Problem requirements: Once the line containing "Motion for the" is found in the listing below, return it and each line after it through the last, exactly as given.

[Opening Given material section]

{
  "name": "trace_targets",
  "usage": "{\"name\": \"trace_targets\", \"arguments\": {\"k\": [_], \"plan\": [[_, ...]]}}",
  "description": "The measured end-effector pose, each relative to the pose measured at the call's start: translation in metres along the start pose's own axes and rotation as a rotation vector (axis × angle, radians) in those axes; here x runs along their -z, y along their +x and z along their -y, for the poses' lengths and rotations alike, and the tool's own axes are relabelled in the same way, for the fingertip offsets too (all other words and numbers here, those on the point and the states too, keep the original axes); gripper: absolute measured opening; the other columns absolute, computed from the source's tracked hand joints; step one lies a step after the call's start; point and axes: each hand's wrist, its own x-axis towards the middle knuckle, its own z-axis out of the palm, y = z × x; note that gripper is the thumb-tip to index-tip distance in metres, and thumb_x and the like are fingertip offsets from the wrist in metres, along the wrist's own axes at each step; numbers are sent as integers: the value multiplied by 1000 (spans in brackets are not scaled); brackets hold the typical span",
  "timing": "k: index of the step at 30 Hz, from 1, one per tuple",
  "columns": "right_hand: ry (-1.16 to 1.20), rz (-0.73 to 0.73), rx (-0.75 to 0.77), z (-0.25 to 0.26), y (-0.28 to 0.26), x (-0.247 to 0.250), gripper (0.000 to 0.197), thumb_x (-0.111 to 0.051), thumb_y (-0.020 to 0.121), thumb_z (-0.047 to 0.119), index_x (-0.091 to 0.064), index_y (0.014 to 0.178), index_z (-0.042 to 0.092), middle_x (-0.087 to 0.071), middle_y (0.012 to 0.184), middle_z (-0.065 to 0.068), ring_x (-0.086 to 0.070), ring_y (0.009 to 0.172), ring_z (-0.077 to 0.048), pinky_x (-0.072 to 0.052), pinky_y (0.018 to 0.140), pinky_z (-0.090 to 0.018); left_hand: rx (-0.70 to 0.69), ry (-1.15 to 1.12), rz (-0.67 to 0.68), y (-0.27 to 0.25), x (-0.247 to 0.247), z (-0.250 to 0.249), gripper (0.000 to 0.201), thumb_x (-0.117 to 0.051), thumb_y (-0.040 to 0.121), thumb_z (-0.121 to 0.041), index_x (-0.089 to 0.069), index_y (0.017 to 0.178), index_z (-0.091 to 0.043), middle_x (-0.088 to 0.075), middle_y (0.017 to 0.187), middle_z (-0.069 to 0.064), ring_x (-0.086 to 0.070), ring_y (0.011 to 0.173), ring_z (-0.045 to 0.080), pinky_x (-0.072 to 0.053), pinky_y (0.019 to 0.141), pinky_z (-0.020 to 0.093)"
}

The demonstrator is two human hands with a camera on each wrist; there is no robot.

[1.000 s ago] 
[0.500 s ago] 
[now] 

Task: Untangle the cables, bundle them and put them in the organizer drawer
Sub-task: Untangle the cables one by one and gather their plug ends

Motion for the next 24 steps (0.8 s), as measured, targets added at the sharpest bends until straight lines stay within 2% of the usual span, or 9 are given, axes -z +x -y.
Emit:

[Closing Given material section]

Response for this exercise:
Motion for the next 24 steps (0.8 s), as measured, targets added at the sharpest bends until straight lines stay within 2% of the usual span, or 9 are given, axes -z +x -y.
Emit:

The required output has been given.